In Problem, prove each statement.

$a+b$is a factor of$a^{2n+1}+b^{2n+1}$

Short answer

The given statement is shown.

Step-by-step solution

Step 1. Given information

The given expression is$a+b$.

Step 2. Prove the given statement.

First we consider the statement for $n=1$.
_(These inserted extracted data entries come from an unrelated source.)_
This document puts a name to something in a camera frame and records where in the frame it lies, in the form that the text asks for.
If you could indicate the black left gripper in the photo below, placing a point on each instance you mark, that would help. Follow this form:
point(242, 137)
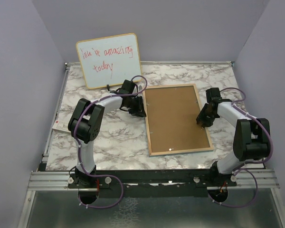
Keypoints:
point(138, 110)

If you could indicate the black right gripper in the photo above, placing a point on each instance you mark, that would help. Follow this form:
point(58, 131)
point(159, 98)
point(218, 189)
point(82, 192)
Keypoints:
point(208, 122)

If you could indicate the wooden picture frame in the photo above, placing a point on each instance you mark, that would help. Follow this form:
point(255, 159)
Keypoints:
point(147, 123)

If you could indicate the brown frame backing board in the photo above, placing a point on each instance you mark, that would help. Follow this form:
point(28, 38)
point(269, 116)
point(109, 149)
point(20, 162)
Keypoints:
point(175, 118)

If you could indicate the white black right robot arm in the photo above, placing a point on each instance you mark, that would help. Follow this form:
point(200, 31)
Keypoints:
point(252, 142)

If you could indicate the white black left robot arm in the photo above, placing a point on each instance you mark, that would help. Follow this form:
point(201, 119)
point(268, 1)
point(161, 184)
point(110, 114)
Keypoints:
point(86, 120)

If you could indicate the yellow framed whiteboard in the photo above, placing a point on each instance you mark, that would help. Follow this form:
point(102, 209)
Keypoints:
point(110, 60)

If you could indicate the small white cardboard box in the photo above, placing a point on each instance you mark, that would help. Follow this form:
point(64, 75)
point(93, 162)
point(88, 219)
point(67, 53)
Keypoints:
point(60, 126)

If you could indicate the aluminium table edge rail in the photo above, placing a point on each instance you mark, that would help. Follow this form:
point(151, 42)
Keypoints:
point(45, 154)

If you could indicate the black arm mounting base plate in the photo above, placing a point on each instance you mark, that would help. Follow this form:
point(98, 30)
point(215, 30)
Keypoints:
point(109, 183)

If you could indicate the front aluminium rail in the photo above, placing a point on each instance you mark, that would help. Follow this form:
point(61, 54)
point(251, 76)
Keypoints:
point(263, 178)

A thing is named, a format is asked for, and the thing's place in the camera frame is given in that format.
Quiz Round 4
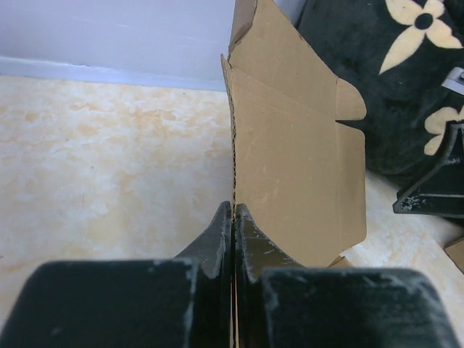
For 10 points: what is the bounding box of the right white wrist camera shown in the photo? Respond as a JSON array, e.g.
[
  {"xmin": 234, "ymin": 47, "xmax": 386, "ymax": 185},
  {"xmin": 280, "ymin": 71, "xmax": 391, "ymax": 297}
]
[{"xmin": 442, "ymin": 67, "xmax": 464, "ymax": 96}]

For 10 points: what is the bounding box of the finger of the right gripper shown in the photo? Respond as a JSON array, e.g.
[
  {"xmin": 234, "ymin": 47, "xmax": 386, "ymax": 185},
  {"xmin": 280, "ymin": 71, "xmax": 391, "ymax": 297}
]
[{"xmin": 392, "ymin": 121, "xmax": 463, "ymax": 219}]

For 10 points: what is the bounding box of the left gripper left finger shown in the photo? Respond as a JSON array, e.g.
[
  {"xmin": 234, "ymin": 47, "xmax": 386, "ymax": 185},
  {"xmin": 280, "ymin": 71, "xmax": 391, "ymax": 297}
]
[{"xmin": 1, "ymin": 202, "xmax": 232, "ymax": 347}]

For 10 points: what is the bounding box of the black plush flower-pattern bag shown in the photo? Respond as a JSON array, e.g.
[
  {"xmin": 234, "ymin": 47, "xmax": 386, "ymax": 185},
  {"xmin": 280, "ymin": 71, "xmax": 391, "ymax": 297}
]
[{"xmin": 297, "ymin": 1, "xmax": 463, "ymax": 186}]

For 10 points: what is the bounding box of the large flat folded cardboard box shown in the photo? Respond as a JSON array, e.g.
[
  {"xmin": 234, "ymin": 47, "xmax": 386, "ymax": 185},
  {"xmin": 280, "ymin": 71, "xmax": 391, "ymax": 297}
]
[{"xmin": 444, "ymin": 238, "xmax": 464, "ymax": 273}]

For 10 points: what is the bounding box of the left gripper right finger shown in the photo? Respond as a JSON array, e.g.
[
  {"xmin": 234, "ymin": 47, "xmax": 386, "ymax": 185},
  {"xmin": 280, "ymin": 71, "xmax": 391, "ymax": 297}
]
[{"xmin": 234, "ymin": 204, "xmax": 459, "ymax": 347}]

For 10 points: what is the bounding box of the brown cardboard box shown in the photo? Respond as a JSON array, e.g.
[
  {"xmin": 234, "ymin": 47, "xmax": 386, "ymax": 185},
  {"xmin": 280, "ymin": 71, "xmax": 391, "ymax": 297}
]
[{"xmin": 221, "ymin": 1, "xmax": 366, "ymax": 267}]

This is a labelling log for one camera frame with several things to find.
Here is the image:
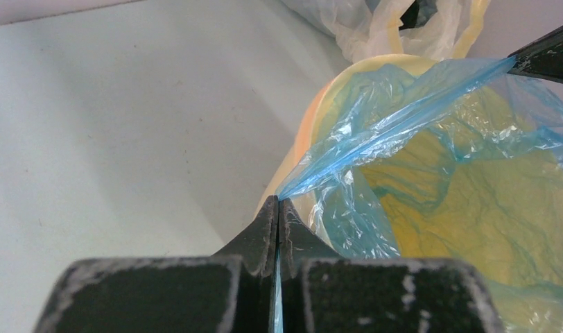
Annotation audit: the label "translucent yellowish plastic bag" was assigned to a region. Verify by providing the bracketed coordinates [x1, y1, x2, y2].
[284, 0, 490, 63]

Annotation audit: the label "blue plastic trash bag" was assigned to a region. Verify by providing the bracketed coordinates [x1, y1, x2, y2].
[274, 55, 563, 333]

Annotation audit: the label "dark items inside bag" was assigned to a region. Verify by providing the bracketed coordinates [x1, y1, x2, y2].
[399, 0, 438, 31]

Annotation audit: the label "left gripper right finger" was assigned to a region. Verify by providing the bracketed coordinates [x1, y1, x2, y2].
[278, 199, 504, 332]

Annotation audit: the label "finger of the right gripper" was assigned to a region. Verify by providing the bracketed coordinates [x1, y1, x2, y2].
[509, 25, 563, 84]

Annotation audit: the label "yellow cartoon trash bin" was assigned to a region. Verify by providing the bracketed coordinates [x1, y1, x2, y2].
[254, 53, 563, 333]

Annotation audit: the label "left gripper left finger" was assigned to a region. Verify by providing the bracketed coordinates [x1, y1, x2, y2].
[35, 196, 279, 332]
$\begin{array}{rcl}{a}^{2.1+1}+b^{2.1+1}& =& a^3+b^3\\ & =& (a+b)\left(a^2+b^2-ab\right)\end{array}$

which is divisible by $a+b$

Hence, condition holds true.

Now we assume the statement is true for some $k$

Now we consider,

$\begin{array}{rcl}{a}^{2(k+1)+1}+b^{2(k+1)+1}& =& a^{2k+3}+b^{2k+3}\\ & =& a^{2k+1}·a^2+b^{2k+1}·b^2\\ & =& \left(a^{2k+1}+b^{2k+1}-b^{2k+1}\right)·a^2+b^{2k+1}{b}^2\\ & =& \left(a^{2k+1}+b^{2k+1}\right)a^2-a^2{b}^{2k+1}+b^{2k+1}{b}^2\\ & =& \left(a^{2k+1}+b^{2k+1}\right)a^2+b^{2k+1}\left(b^2-a^2\right)\end{array}$

Since $\left(a^{2k+1}+b^{2k+1}\right)$is divisible by $a+b$and $b^{2k+1}\left(b^2-a^2\right)$is also divisible by $a+b$, we say that condition also holds true.